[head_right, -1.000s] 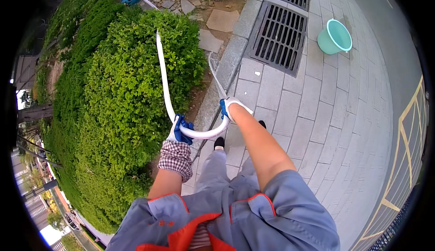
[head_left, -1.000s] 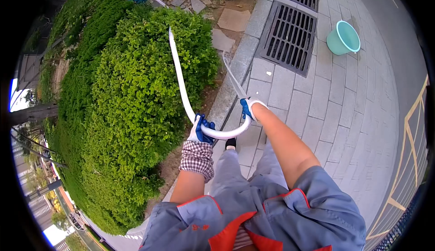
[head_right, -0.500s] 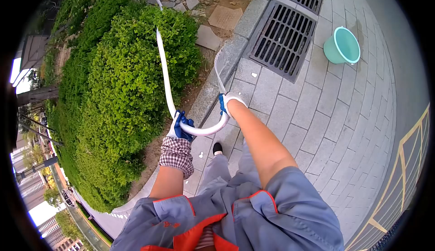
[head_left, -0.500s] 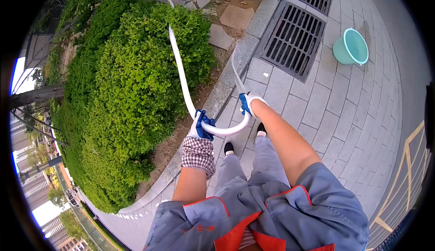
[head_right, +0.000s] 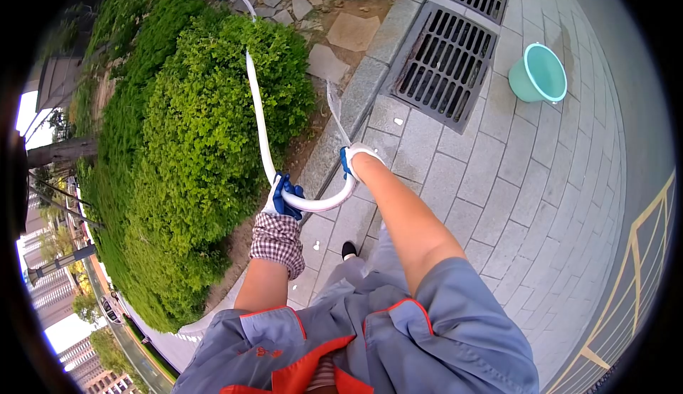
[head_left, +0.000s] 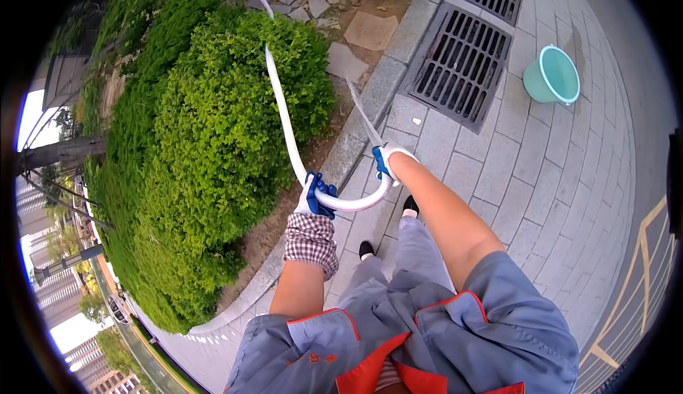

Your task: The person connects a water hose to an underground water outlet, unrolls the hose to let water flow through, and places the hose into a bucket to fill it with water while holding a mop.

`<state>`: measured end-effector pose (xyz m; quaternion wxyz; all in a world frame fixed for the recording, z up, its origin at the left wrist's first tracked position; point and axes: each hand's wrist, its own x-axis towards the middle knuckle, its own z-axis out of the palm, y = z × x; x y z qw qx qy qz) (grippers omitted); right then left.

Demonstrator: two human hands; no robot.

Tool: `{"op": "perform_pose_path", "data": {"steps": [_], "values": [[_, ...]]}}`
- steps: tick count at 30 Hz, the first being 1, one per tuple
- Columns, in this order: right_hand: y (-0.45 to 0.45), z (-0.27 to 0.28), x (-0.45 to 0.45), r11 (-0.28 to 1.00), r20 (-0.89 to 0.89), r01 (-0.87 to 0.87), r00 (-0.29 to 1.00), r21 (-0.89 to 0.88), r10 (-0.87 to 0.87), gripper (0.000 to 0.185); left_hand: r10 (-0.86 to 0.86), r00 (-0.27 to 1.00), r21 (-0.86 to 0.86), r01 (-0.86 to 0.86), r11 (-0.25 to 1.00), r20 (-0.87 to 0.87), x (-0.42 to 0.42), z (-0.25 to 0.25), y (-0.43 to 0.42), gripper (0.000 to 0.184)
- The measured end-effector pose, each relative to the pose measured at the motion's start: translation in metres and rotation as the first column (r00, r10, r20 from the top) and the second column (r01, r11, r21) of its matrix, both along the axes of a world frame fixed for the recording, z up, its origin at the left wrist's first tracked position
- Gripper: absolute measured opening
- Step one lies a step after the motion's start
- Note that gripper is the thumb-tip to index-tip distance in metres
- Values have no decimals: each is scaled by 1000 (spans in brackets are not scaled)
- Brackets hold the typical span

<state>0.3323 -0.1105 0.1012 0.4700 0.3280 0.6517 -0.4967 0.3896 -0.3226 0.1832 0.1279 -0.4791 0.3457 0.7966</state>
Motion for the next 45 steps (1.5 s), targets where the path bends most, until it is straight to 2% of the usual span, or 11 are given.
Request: {"op": "perform_pose_path", "data": {"steps": [3, 9, 14, 17, 18, 21, 25, 29, 34, 40, 45], "values": [[-4, -2, -2, 1000, -18, 14, 1000, -4, -14, 24, -9, 999, 20, 10, 1000, -44, 1, -7, -7, 8], [9, 10, 0, 912, 80, 399, 916, -97, -393, 25, 18, 1000, 19, -18, 1000, 16, -3, -2, 3, 8], [27, 20, 10, 940, 11, 340, 940, -36, -340, 32, 15, 999, 20, -16, 1000, 49, -5, 3, 20, 10], [34, 48, 6, 997, -109, 39, 994, 66, -32, 30, 5, 999, 4, -5, 1000, 53, -5, 5, 26, 9], [28, 27, 4, 995, -98, 71, 993, 67, -64, 27, -1, 999, 1, 1, 1000, 37, -4, 3, 24, 8], [22, 7, -1, 984, -189, -106, 973, 146, 133, 41, -12, 1000, 7, 12, 1000, -1, -3, -3, 18, 5], [17, 1, -5, 991, -126, -66, 989, 117, 80, 41, -2, 1000, 9, 2, 1000, 10, -6, -1, 16, 6], [19, 1, -8, 969, -146, -197, 965, 146, 218, 32, 25, 999, 14, -25, 1000, 41, -7, 2, 21, 6], [21, 38, -12, 901, -131, -367, 906, 232, 403, 41, 52, 996, -1, -52, 999, 78, -6, -3, 25, 12], [18, 21, -12, 954, -164, -217, 954, 208, 253, 40, 63, 995, -8, -63, 998, 74, -5, -1, 25, 13], [19, 18, -15, 969, -165, -177, 965, 171, 205, 40, 62, 996, -6, -62, 998, 59, -7, -2, 26, 11]]}}
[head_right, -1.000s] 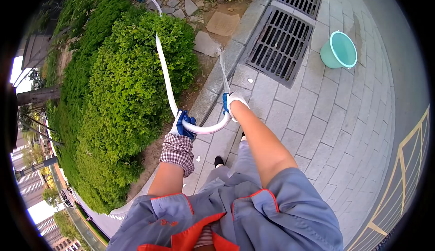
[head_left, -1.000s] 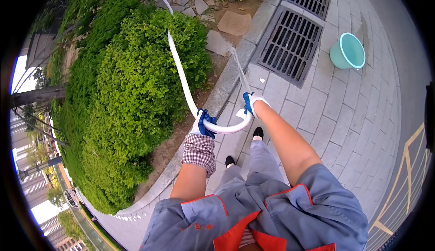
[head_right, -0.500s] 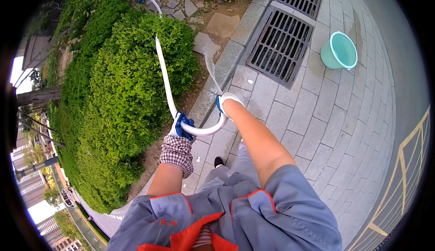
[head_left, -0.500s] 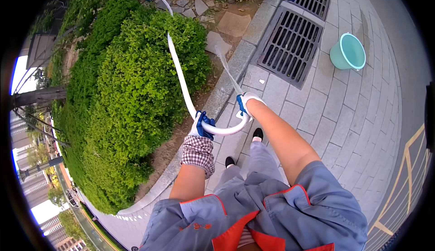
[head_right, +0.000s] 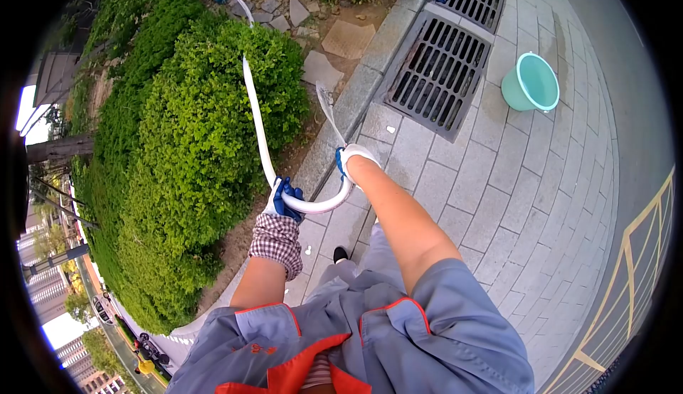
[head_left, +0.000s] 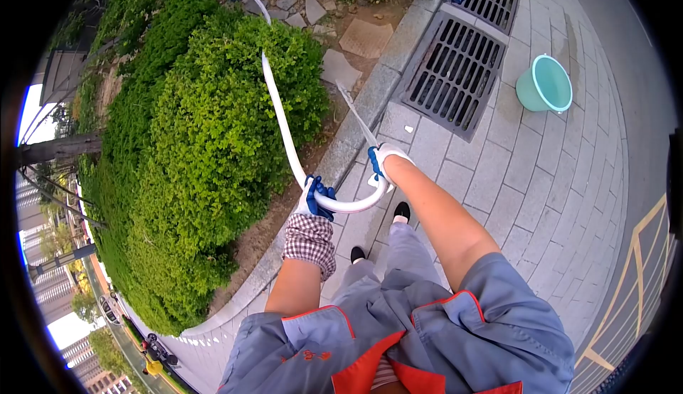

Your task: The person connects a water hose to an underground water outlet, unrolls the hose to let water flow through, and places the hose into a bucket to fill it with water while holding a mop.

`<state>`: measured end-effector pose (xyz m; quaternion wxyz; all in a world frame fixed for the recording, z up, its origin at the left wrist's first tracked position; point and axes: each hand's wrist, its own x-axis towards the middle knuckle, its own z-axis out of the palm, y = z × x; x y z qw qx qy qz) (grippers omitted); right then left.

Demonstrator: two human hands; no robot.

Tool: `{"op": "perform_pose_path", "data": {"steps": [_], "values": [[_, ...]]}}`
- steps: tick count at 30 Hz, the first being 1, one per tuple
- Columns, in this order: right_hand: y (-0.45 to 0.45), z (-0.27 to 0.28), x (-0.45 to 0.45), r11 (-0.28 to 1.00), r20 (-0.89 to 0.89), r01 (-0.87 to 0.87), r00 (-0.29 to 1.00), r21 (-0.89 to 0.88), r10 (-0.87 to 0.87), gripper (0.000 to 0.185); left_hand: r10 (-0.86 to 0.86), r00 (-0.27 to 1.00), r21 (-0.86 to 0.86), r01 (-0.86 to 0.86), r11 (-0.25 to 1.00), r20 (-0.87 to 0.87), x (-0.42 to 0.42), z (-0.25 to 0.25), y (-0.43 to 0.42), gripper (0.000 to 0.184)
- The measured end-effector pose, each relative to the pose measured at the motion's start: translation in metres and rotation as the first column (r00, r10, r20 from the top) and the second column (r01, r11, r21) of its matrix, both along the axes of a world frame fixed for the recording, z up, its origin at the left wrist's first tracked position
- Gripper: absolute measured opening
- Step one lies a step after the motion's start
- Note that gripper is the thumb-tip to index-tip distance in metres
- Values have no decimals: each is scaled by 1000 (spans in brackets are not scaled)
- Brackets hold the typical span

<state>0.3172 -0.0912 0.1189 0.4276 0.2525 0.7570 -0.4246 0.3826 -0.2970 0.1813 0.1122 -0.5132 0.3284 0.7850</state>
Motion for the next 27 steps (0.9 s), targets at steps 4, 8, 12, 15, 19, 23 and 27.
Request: {"op": "perform_pose_path", "data": {"steps": [4, 8, 12, 15, 19, 23, 27], "values": [[0, -5, -2, 1000, 31, 18, 999, -24, -18, 40, 2, 1000, 10, -2, 1000, -3, -1, -6, -3, 11], [-4, -14, -3, 1000, 19, 17, 1000, -15, -16, 41, 2, 1000, 20, -3, 1000, 3, -1, -5, -6, 11], [-3, -6, -4, 1000, 1, -14, 1000, -3, 14, 41, 10, 1000, 32, -10, 999, 11, -1, -4, -7, 12], [-6, -2, -7, 999, 15, 30, 999, -33, -30, 40, 26, 999, 25, -26, 999, 22, -1, -3, -7, 12], [-11, 20, -19, 995, -9, 91, 996, -34, -91, 40, 57, 998, 42, -55, 998, -38, 1, 1, -8, 13], [-5, 26, -29, 981, -48, 189, 980, -38, -191, 39, 25, 989, 63, -16, 998, -144, -2, -9, -13, 14], [11, 33, -28, 881, -5, 427, 900, -204, -437, 25, 36, 988, 88, -23, 996, -147, -10, -6, -2, 13]]}}
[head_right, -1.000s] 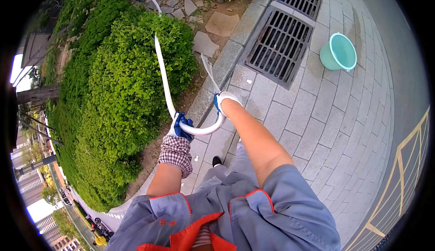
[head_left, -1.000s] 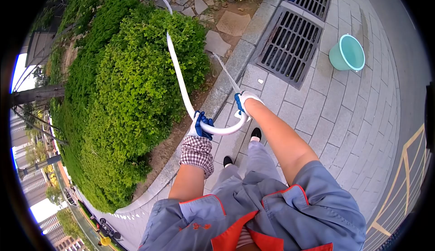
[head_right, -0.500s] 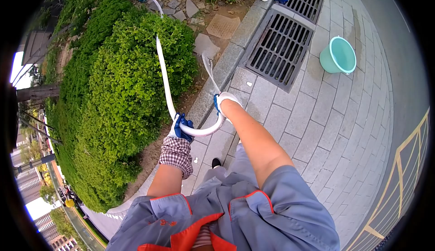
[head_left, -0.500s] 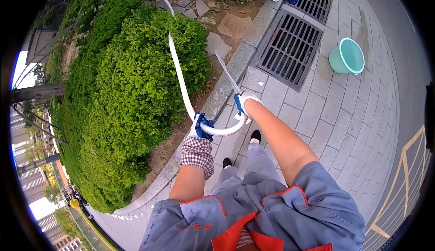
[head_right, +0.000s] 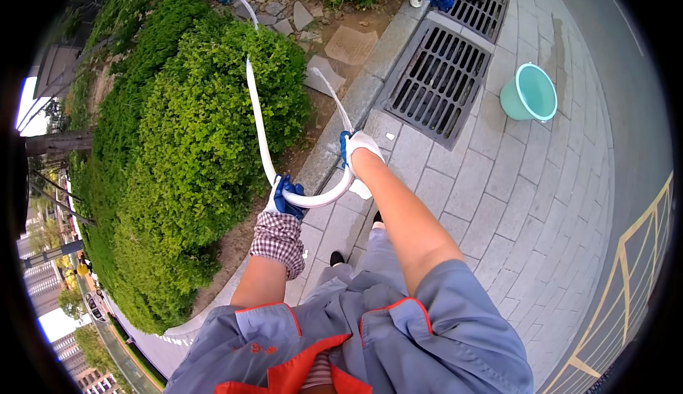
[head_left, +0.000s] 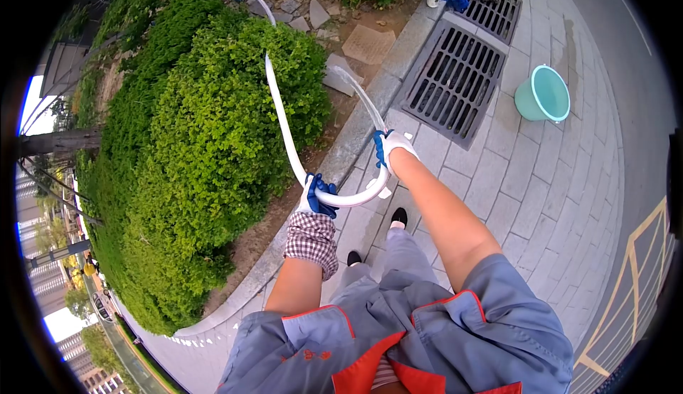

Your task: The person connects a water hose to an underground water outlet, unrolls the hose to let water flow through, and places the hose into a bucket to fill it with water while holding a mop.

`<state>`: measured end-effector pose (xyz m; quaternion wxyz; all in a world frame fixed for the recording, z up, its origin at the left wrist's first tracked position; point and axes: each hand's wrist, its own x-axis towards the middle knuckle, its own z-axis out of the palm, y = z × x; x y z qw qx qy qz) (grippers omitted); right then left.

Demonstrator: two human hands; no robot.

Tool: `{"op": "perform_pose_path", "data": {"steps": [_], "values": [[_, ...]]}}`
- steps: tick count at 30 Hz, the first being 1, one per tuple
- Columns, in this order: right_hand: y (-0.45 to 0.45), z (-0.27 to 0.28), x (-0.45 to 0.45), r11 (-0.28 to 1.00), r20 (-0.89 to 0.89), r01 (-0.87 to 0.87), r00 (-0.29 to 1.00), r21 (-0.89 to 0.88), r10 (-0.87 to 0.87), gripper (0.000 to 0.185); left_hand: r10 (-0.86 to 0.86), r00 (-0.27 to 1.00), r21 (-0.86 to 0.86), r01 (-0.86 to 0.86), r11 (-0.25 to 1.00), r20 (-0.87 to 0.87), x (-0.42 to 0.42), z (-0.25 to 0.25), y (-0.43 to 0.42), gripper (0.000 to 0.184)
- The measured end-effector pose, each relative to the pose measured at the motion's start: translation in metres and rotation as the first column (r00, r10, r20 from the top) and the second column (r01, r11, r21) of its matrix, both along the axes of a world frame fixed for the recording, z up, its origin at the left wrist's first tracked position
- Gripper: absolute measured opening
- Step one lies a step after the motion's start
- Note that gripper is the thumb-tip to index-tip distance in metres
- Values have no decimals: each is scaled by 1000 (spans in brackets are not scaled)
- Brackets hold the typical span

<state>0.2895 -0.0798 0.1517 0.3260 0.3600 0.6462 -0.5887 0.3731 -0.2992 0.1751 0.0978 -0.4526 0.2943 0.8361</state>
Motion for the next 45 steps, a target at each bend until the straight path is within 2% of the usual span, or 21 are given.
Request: {"op": "perform_pose_path", "data": {"steps": [3, 4, 5, 7, 11, 14, 17, 21, 24, 27, 31, 35, 36, 39, 45], "values": [[18, 39, 0, 969, -15, 242, 970, -55, -243, 26, 42, 999, 30, -42, 999, 13, -10, 2, 15, 11], [25, 35, -2, 979, -45, 202, 979, 37, -201, 28, 45, 999, 40, -46, 998, 31, -14, 5, 21, 10], [30, 40, 0, 970, -102, 241, 966, 37, -236, 29, 49, 998, 50, -51, 997, 48, -18, 9, 26, 10], [38, 32, 1, 960, -108, 281, 954, 9, -278, 30, 49, 998, 76, -52, 996, 46, -22, 11, 32, 9], [39, 38, 0, 966, -45, 256, 965, -41, -258, 27, 38, 996, 58, -43, 997, 77, -23, 15, 37, 9], [32, 24, -5, 967, -39, 243, 968, -78, -247, 22, 13, 1000, 80, -15, 997, 23, -18, 5, 28, 11], [28, 45, -8, 986, -10, 147, 989, -77, -148, 27, 33, 999, 62, -35, 997, 37, -18, 15, 28, 12], [29, 38, -8, 966, -27, 255, 966, -54, -256, 22, 29, 998, 78, -33, 996, 52, -19, 8, 23, 14], [34, 26, -7, 885, 73, 432, 902, -177, -426, 21, 21, 999, 94, -25, 995, 40, -21, 12, 28, 14], [39, 41, 6, 944, -38, 330, 943, -19, -330, 23, 30, 996, 73, -36, 997, 80, -21, 25, 39, 12], [47, 15, 27, 815, 26, 567, 822, -123, -568, 16, -52, 998, 48, 51, 998, 22, -18, 20, 43, 11], [51, -12, 51, 865, 38, 494, 870, -93, -492, 25, -90, 988, 34, 87, 996, 124, -16, 16, 45, 10], [51, 2, 52, 906, 34, 422, 906, -42, -421, 28, -86, 989, 33, 83, 996, 120, -13, 15, 44, 10], [50, 4, 54, 931, 33, 352, 936, -98, -350, 23, -98, 988, 36, 95, 995, 120, -10, 13, 41, 10], [30, 3, 64, 932, 24, 340, 940, -128, -340, 23, -108, 988, -15, 110, 994, 112, -2, 8, 25, 9]]}}
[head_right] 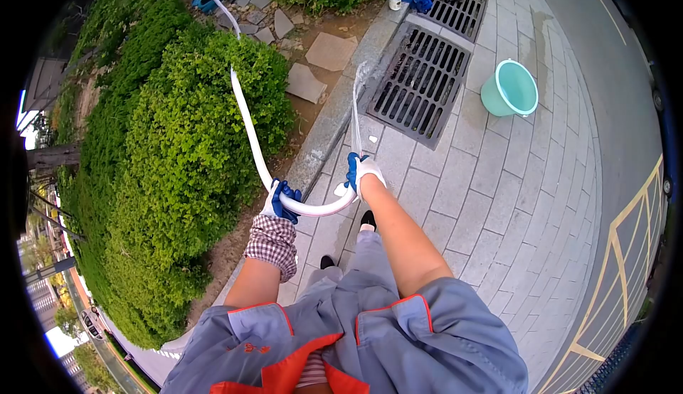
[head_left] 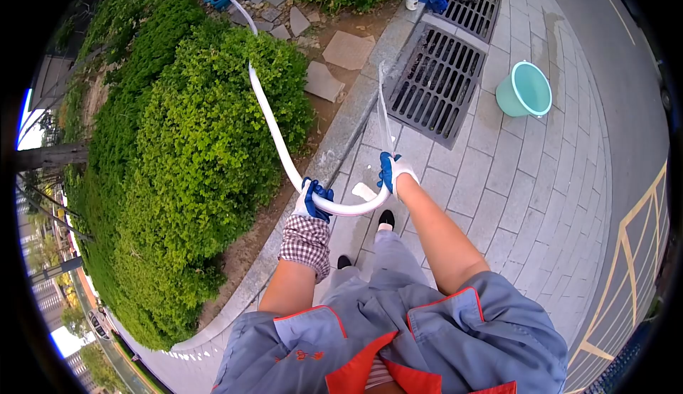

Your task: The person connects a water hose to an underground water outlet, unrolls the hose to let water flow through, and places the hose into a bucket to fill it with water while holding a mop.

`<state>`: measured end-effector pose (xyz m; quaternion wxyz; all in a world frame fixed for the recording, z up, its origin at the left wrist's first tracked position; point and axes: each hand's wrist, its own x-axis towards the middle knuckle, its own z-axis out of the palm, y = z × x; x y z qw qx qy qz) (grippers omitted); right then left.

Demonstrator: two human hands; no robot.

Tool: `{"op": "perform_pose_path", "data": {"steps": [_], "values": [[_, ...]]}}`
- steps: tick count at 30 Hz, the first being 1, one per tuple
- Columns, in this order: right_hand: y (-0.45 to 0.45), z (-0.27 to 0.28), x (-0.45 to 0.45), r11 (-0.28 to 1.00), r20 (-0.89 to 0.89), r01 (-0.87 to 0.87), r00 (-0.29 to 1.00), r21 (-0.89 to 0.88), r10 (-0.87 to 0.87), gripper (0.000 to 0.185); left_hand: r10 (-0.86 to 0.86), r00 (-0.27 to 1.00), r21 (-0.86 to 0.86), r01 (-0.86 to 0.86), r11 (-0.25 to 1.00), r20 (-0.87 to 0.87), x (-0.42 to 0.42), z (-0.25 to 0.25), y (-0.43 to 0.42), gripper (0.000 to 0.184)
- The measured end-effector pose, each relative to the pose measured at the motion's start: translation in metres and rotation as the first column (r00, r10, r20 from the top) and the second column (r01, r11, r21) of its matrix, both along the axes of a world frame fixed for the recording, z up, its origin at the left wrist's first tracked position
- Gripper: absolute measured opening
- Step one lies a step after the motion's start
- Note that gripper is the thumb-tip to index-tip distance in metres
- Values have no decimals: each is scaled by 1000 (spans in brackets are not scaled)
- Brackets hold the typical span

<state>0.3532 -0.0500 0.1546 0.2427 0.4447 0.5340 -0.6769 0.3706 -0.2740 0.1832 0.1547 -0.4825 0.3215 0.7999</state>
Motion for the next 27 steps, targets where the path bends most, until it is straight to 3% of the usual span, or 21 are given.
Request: {"op": "perform_pose_path", "data": {"steps": [3, 4, 7, 10, 15, 18, 19, 20, 22, 25, 26, 27], "values": [[-14, -5, 6, 995, 14, -78, 997, 61, 77, 19, 30, 1000, 13, -30, 999, 7, 5, 3, -12, 11], [-18, -5, 6, 999, 37, -44, 998, 7, 43, 17, 85, 996, -33, -84, 996, 26, 4, 15, -9, 9], [-28, -7, 5, 986, 122, 66, 991, -151, -48, 15, 4, 1000, -39, -3, 999, 16, 8, 11, -19, 10], [-31, -10, 11, 982, 186, 120, 978, -143, -92, 15, 0, 1000, -40, 1, 999, 24, 13, 12, -25, 12], [-44, -22, 37, 985, 162, 70, 986, -161, -44, 17, 8, 999, -62, -5, 998, 49, 19, 14, -33, 11], [-54, -41, 50, 972, 193, -23, 979, -233, 69, 18, -76, 997, -72, 77, 994, 17, 27, 11, -48, 12], [-59, -37, 59, 972, 130, -68, 987, -226, 99, 18, -64, 998, -58, 65, 996, 14, 30, 11, -53, 12], [-64, -49, 66, 944, 119, -62, 987, -325, 105, 17, -53, 999, -43, 53, 998, 15, 35, 12, -58, 12], [-80, -47, 75, 944, 162, -28, 983, -330, 86, 17, -49, 998, -62, 52, 997, 47, 40, 24, -65, 10], [-108, -15, 90, 946, 214, -122, 958, -300, 192, 23, -157, 982, 57, 163, 985, -104, 66, 9, -87, 9], [-119, -8, 95, 927, 223, -177, 940, -331, 259, 25, -147, 986, 30, 149, 988, -77, 74, 12, -90, 8], [-135, -5, 102, 938, 263, -78, 949, -339, 174, 22, -133, 989, 41, 136, 990, -68, 80, 11, -99, 9]]}}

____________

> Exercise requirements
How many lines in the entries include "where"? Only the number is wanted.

> Expected answer
2